Quest’ultima osservazione è senz’altro corretta dal punto di vista teorico, ma – a mio avviso – non nelle conseguenze pratiche: infatti, una vendita di titoli produrrebbe una caduta delle quotazioni e un restringimento del credito; al contrario, un innalzamento dei tassi di interesse potrebbe essere meglio assorbito dai mercati finanziari poichè già oggi gli operatori si scambiano denaro ad un tasso più elevato di quello deciso dalla Fed.

Forse questo è il motivo per cui i principali indici internazionali sui future sono al ribasso?

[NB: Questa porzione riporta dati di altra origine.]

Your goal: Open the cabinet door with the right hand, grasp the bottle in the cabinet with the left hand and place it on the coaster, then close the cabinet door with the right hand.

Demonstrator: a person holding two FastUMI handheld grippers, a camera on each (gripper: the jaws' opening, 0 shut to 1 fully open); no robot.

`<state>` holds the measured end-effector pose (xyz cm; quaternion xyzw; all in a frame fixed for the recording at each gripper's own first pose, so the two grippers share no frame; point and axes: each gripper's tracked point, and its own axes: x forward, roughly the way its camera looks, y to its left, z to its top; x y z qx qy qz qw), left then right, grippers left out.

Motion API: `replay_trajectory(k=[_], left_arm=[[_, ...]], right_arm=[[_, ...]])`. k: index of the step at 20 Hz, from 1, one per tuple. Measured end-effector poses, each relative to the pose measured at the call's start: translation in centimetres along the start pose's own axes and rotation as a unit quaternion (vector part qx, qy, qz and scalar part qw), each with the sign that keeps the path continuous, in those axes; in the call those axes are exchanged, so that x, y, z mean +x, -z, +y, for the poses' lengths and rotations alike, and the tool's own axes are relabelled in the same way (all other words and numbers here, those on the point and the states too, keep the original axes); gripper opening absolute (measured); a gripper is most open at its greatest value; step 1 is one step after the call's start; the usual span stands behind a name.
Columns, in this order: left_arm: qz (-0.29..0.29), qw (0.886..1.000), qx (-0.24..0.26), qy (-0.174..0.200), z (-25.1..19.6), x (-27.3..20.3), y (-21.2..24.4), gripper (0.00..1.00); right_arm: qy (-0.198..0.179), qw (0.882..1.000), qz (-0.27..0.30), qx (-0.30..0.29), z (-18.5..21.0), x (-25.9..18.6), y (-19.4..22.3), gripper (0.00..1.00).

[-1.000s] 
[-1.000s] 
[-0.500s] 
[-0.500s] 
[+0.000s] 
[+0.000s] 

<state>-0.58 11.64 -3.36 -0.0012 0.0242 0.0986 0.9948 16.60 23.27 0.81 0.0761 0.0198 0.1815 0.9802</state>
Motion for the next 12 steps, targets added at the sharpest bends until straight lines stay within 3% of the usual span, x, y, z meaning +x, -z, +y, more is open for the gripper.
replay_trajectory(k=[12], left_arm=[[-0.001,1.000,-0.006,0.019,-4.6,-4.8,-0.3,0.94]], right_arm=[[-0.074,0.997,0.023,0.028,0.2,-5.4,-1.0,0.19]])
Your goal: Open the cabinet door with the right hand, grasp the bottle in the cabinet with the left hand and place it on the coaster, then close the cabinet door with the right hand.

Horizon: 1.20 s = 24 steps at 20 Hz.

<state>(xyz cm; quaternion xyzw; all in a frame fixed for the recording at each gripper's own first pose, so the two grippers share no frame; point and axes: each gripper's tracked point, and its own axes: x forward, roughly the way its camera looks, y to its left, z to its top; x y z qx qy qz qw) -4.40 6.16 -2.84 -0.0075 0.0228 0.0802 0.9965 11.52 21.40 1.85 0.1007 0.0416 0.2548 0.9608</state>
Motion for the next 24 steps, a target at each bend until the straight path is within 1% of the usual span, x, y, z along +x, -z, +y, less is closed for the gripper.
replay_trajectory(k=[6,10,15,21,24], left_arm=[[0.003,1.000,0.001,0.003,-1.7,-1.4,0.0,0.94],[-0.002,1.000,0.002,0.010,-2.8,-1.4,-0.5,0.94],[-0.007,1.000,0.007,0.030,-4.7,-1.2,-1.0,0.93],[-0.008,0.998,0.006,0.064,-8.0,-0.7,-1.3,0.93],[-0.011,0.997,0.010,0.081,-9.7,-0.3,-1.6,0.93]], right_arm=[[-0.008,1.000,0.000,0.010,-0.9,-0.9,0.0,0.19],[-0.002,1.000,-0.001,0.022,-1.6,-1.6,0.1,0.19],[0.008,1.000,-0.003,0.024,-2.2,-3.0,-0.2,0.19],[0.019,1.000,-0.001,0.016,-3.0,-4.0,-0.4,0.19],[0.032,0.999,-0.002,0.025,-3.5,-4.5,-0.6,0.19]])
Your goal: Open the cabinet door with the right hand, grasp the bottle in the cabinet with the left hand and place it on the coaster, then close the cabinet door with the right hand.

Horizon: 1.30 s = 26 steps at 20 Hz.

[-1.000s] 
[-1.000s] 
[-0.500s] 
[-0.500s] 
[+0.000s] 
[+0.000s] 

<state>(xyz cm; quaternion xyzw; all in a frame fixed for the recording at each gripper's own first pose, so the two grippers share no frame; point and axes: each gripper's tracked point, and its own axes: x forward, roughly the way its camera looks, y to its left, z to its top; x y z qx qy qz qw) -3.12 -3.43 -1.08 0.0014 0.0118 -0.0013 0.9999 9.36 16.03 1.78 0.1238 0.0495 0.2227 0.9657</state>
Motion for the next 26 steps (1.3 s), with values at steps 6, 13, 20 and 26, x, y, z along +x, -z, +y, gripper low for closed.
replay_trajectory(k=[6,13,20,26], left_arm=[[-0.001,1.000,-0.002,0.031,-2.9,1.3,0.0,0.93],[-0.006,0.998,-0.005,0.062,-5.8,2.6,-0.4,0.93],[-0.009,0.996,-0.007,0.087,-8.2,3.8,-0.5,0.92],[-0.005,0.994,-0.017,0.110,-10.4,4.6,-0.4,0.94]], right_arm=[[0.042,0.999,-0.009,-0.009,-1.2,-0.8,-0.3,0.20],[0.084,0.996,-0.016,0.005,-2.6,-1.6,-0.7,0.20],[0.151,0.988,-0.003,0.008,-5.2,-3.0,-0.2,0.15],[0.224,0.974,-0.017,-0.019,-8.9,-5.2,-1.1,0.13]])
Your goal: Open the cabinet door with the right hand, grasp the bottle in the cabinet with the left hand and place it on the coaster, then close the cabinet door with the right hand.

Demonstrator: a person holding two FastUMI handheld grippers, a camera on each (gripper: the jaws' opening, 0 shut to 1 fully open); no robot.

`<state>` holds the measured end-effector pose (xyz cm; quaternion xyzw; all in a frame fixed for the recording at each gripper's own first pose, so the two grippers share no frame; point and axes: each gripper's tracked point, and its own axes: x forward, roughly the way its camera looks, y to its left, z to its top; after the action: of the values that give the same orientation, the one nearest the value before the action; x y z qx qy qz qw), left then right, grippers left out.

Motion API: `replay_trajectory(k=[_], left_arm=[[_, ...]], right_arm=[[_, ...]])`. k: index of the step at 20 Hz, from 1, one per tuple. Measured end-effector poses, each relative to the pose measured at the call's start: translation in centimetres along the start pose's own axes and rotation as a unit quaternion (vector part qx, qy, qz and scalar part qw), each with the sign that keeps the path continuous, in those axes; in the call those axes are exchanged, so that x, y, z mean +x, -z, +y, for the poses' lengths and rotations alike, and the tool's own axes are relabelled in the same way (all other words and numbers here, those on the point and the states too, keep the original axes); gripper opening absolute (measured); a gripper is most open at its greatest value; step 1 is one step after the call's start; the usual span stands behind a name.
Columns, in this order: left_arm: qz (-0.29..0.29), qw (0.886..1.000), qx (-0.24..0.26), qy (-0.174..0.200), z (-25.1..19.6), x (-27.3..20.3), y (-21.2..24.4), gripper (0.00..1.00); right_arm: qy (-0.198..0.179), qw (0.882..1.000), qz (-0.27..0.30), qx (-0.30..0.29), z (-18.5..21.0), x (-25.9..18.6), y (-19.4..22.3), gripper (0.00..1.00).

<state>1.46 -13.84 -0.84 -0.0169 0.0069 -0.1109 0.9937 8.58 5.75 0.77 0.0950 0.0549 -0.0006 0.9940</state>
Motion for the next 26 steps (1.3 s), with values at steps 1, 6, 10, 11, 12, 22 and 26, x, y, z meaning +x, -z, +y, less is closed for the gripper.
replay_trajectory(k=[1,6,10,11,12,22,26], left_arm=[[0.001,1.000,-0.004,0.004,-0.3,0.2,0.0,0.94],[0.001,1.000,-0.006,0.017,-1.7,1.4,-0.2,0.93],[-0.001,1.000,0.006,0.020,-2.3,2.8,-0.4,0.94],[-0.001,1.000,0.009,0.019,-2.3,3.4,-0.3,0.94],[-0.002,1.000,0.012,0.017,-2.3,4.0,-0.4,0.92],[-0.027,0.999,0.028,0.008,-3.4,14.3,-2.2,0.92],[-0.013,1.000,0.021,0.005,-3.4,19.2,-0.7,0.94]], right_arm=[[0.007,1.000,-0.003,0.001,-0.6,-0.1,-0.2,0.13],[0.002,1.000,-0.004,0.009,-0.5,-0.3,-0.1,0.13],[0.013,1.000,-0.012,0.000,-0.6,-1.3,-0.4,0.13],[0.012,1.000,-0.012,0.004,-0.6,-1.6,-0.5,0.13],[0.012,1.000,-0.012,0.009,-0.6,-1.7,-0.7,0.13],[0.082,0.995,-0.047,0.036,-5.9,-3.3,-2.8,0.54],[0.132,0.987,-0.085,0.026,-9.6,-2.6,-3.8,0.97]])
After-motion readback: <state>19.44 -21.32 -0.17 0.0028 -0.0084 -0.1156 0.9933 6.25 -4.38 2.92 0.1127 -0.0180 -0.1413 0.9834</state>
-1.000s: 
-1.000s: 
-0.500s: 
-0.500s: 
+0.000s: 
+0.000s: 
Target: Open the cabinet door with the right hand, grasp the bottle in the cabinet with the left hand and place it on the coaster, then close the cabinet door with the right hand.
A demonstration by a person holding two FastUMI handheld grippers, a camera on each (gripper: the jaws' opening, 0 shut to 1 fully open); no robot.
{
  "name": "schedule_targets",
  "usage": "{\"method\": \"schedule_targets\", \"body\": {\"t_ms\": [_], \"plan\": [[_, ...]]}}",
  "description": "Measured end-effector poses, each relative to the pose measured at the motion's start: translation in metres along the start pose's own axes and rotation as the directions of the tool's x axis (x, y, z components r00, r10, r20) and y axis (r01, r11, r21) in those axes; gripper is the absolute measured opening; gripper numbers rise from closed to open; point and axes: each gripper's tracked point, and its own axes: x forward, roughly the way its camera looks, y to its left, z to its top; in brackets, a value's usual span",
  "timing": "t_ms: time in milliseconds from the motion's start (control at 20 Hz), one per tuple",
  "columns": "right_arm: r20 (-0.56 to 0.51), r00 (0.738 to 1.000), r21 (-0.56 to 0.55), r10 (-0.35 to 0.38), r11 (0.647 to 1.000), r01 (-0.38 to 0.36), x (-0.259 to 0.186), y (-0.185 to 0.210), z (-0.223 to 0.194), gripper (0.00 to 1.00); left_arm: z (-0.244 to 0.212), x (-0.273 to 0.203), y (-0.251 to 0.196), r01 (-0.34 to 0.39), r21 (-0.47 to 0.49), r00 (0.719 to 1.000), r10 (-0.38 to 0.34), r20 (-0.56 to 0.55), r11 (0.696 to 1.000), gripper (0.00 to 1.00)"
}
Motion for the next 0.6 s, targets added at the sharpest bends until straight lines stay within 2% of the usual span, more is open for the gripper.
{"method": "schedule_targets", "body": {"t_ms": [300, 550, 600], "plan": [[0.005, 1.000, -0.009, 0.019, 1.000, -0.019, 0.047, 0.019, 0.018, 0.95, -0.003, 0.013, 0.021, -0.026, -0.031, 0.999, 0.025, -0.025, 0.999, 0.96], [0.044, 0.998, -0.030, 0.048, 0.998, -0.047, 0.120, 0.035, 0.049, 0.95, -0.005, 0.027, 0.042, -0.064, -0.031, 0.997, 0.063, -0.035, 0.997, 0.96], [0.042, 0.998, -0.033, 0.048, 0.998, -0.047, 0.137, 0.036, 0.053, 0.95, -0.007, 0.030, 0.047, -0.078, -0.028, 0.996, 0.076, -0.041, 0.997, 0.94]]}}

NB: Interessante notare un errore su CNBC 4 Giugno “Kaminsky's Call: Position Your Portfolio for Higher Rates”, in cui si dice che nonostante sia consigliabile posizionare il proprio portafoglio in vista di maggiori tassi di interesse, i manager di fondi speculativi stanno al momento scommettendo invece contro un aumento di essi (cfr. “Fund managers are still betting against a rise in interest rates”). In realtà, proprio il fatto che i future siano in calo indica esattamente l’opposto, cioè che le aspettative di tassi di interesse futuri sono in aumento!

Matteo Olivieri
>> Le informazioni qui contenute non (!) costituiscono sollecitazioni ad investire.